* **Aim of the task**
The whole listing that follows, pictures excepted, should be printed again exactly as given.

* **Supplied information**
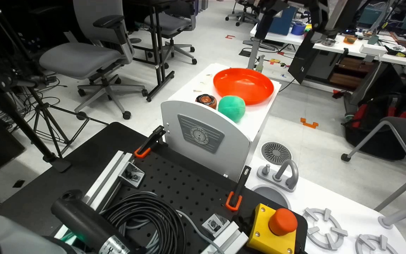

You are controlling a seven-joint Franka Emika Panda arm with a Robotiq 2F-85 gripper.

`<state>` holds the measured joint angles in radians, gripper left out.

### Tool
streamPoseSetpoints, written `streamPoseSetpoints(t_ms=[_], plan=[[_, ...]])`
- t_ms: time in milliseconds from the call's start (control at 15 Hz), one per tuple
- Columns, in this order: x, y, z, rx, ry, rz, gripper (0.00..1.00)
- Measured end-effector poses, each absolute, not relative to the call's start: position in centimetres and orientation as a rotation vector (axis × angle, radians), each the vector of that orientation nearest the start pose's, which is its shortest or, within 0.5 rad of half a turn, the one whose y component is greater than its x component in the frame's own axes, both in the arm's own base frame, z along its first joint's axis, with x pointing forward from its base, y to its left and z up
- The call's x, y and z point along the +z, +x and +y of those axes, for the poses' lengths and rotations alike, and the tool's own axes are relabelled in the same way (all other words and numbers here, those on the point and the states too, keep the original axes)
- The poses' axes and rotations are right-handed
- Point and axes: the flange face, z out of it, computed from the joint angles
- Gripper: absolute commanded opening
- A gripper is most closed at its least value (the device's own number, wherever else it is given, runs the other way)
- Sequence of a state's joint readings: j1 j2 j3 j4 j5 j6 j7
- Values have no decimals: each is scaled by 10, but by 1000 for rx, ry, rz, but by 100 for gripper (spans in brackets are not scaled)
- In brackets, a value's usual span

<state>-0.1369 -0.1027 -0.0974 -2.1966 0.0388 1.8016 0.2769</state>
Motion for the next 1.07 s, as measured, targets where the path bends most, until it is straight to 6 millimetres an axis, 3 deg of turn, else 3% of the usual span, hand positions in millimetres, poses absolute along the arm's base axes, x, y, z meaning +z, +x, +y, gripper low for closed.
streamPoseSetpoints(t_ms=[667, 1067], plan=[[399, 463, -108, 488, -2960, 793, 100], [362, 457, -106, 682, -2938, 740, 100]])
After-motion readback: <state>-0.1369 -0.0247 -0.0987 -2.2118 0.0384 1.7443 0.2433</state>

* **Worked solution**
You are controlling a seven-joint Franka Emika Panda arm with a Robotiq 2F-85 gripper.

`<state>` holds the measured joint angles in radians, gripper left out.

### Tool
streamPoseSetpoints, written `streamPoseSetpoints(t_ms=[_], plan=[[_, ...]])`
- t_ms: time in milliseconds from the call's start (control at 15 Hz), one per tuple
- Columns, in this order: x, y, z, rx, ry, rz, gripper (0.00..1.00)
- Measured end-effector poses, each absolute, not relative to the call's start: position in centimetres and orientation as a rotation vector (axis × angle, radians), each the vector of that orientation nearest the start pose's, which is its shortest or, within 0.5 rad of half a turn, the one whose y component is greater than its x component in the frame's own axes, both in the arm's own base frame, z along its first joint's axis, with x pointing forward from its base, y to its left and z up
- The call's x, y and z point along the +z, +x and +y of those axes, for the poses' lengths and rotations alike, and the tool's own axes are relabelled in the same way (all other words and numbers here, those on the point and the states too, keep the original axes)
- The poses' axes and rotations are right-handed
- Point and axes: the flange face, z out of it, computed from the joint angles
- Gripper: absolute commanded opening
- A gripper is most closed at its least value (the device's own number, wherever else it is given, runs the other way)
- Sequence of a state's joint readings: j1 j2 j3 j4 j5 j6 j7
- Values have no decimals: each is scaled by 10, but by 1000 for rx, ry, rz, but by 100 for gripper (spans in brackets are not scaled)
- In brackets, a value's usual span

<state>-0.1369 -0.1027 -0.0974 -2.1966 0.0388 1.8016 0.2769</state>
Motion for the next 1.07 s, as measured, targets where the path bends most, until it is straight to 6 millimetres an axis, 3 deg of turn, else 3% of the usual span, hand positions in millimetres, poses absolute along the arm's base axes, x, y, z meaning +z, +x, +y, gripper low for closed.
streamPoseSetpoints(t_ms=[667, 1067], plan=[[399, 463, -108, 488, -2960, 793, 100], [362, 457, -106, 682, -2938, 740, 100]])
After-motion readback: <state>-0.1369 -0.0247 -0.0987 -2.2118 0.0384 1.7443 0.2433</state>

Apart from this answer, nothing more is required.